* _Your objective_: Beneath this line is the data. Output exactly the lines from the line with "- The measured" to the line with "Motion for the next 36", both ends included, and nothing more.

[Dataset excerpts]

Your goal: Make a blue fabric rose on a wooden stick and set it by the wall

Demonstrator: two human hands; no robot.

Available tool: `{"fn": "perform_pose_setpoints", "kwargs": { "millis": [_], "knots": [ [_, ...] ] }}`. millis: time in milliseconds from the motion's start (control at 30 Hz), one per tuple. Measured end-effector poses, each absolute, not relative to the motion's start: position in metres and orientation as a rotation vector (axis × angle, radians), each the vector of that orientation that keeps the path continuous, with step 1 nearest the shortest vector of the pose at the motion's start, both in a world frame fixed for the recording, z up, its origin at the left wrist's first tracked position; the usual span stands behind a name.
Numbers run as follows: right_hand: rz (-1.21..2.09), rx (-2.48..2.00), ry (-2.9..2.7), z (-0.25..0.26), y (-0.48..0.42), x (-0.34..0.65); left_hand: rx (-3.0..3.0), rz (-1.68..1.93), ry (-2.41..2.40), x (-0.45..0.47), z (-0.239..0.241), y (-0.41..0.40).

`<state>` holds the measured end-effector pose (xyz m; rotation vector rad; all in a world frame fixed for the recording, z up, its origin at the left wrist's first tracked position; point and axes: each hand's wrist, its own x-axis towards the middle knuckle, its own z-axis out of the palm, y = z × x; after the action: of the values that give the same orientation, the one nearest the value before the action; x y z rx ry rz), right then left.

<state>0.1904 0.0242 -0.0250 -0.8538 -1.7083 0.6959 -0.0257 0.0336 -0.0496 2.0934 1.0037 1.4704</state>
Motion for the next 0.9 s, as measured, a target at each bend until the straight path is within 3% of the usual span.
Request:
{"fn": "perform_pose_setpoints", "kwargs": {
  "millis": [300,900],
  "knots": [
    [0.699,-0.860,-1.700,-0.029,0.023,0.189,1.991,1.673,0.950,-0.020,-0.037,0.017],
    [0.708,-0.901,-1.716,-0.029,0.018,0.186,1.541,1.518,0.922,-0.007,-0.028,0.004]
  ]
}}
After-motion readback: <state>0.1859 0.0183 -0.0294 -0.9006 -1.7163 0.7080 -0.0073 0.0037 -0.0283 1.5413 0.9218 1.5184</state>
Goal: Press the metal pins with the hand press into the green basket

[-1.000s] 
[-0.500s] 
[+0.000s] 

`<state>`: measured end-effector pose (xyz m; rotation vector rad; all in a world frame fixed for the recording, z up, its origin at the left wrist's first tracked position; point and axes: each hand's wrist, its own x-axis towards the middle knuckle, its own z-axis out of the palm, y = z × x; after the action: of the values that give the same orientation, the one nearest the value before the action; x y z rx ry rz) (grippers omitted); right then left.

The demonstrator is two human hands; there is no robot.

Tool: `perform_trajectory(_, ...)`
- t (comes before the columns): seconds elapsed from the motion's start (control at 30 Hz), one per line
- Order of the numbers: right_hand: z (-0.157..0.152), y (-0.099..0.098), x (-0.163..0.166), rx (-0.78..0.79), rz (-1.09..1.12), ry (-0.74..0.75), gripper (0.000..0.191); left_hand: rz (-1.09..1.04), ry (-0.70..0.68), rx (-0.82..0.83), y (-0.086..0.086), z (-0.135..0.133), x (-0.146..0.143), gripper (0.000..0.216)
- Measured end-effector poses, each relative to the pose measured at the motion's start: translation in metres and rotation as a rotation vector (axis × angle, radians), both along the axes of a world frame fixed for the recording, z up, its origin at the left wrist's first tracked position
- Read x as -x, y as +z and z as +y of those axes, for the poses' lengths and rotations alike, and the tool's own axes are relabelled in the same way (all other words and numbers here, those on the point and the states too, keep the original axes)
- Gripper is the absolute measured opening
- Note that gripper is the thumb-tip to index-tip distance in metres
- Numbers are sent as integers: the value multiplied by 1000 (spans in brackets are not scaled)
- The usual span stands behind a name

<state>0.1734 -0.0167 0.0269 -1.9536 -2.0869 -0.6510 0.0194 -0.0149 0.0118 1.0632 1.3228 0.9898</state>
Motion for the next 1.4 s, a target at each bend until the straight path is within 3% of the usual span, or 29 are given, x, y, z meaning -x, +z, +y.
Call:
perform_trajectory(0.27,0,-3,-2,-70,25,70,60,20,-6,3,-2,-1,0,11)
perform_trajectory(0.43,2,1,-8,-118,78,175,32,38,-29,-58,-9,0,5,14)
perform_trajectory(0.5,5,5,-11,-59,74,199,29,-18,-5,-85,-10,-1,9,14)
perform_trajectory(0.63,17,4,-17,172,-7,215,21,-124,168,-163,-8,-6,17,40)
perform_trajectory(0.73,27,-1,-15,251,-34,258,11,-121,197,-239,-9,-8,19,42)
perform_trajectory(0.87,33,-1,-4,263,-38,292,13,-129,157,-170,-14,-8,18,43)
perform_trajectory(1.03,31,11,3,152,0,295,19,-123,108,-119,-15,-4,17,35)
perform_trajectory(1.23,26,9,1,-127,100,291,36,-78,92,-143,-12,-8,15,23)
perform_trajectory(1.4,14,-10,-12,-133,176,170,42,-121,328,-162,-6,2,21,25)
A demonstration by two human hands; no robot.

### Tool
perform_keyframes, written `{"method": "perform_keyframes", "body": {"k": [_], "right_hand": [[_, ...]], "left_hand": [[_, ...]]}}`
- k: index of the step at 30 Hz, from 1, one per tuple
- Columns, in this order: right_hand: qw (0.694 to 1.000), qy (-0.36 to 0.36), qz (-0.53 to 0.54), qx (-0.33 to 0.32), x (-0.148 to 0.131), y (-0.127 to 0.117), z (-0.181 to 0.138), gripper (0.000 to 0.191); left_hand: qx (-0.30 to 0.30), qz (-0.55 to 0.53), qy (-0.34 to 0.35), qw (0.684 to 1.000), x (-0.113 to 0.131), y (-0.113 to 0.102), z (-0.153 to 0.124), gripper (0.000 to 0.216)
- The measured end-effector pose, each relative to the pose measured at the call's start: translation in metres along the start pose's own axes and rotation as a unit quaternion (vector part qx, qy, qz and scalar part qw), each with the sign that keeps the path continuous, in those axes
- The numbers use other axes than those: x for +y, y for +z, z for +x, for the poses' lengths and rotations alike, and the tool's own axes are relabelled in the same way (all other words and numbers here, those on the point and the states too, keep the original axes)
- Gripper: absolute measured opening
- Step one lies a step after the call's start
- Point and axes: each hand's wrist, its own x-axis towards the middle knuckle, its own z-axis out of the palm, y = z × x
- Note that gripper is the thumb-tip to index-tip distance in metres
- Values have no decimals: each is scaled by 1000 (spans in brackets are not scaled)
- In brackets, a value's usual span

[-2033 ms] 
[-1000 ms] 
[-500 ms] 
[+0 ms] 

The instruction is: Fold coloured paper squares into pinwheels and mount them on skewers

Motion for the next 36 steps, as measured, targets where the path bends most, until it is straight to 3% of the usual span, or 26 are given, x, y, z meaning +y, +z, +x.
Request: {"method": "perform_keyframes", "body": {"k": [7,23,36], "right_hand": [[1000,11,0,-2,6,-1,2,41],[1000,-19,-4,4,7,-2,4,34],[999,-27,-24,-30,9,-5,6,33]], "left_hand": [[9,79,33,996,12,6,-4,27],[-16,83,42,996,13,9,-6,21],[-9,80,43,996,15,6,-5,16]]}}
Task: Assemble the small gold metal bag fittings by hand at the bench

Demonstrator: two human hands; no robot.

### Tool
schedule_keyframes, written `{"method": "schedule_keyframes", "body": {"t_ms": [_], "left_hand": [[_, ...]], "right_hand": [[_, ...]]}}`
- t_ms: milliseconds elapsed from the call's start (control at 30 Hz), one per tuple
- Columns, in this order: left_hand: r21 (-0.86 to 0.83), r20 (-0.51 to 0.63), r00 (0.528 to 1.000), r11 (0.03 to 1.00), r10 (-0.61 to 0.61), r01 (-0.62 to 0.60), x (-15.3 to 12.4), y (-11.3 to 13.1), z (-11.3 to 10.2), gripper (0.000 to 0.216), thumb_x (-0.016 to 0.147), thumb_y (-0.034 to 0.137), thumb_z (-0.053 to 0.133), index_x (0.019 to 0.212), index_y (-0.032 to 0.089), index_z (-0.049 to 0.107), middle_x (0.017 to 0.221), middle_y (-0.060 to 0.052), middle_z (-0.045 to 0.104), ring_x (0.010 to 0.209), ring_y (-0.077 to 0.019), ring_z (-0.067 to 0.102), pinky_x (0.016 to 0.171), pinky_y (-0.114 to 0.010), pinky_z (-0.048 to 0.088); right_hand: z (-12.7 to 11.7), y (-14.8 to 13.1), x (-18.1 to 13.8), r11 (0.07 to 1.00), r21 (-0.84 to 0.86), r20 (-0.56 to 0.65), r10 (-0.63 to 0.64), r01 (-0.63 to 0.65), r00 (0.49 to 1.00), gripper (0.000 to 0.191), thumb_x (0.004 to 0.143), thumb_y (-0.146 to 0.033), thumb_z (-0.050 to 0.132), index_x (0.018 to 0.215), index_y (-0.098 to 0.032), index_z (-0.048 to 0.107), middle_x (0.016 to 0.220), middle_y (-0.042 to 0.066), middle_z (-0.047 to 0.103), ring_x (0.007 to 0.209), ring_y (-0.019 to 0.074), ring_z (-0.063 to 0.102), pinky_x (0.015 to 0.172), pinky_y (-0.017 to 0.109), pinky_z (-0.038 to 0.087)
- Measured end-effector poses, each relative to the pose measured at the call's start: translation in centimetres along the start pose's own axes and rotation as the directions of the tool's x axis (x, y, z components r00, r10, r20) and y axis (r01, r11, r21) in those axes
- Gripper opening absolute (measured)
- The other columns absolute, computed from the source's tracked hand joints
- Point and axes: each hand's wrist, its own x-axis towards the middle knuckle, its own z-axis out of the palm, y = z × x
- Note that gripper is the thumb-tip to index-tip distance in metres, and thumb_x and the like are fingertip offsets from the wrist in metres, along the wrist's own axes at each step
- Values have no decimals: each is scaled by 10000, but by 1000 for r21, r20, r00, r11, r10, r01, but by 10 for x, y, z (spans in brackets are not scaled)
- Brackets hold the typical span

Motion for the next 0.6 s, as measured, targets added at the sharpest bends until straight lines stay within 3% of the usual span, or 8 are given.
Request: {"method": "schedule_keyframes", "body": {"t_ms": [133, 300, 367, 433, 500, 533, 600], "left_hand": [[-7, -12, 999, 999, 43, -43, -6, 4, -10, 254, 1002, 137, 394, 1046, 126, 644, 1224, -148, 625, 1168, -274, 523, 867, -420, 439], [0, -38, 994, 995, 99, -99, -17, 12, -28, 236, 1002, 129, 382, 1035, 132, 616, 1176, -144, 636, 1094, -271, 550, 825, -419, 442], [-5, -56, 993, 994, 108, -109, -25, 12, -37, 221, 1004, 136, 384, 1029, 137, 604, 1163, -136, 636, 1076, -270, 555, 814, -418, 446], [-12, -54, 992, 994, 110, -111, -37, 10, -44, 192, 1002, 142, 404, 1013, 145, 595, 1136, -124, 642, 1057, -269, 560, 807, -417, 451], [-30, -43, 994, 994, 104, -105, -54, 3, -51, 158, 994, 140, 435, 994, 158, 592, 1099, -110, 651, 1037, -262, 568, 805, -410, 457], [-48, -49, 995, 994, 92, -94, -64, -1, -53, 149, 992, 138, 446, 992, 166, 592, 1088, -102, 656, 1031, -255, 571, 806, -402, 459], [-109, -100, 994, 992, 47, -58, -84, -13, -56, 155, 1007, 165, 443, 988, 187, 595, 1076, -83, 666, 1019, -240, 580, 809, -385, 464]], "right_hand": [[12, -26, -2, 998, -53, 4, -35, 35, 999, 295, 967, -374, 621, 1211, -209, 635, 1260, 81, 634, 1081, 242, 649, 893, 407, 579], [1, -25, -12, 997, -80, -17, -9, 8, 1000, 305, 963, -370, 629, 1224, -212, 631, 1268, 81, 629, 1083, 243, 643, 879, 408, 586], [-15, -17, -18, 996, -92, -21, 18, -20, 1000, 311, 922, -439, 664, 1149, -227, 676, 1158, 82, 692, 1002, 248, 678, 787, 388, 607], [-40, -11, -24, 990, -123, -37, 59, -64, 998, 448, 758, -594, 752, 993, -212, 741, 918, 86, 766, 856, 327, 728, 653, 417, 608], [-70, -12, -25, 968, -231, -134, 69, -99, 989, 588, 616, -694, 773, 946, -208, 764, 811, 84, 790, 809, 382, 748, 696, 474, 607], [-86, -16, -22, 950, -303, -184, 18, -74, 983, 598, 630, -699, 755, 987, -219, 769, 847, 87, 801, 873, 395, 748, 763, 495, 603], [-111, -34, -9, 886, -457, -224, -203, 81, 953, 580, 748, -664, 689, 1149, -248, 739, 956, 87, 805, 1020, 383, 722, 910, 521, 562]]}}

* _Written solution_:
- The measured end-effector pose, each relative to the pose measured at the call's start: translation in metres along the start pose's own axes and rotation as a unit quaternion (vector part qx, qy, qz and scalar part qw), each with the sign that keeps the path continuous, in those axes
- The numbers use other axes than those: x for +y, y for +z, z for +x, for the poses' lengths and rotations alike, and the tool's own axes are relabelled in the same way (all other words and numbers here, those on the point and the states too, keep the original axes)
- Gripper: absolute measured opening
- Step one lies a step after the call's start
- Point and axes: each hand's wrist, its own x-axis towards the middle knuckle, its own z-axis out of the palm, y = z × x
- Note that gripper is the thumb-tip to index-tip distance in metres
- Values have no decimals: each is scaled by 1000 (spans in brackets are not scaled)
- In brackets, a value's usual span

[-2033 ms] 
[-1000 ms] 
[-500 ms] 
[+0 ms] 

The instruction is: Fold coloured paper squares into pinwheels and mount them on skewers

Motion for the next 36 steps, as measured, targets where the path bends most, until it is straight to 3% of the usual span, or 26 are given, x, y, z meaning +y, +z, +x.

This output is complete.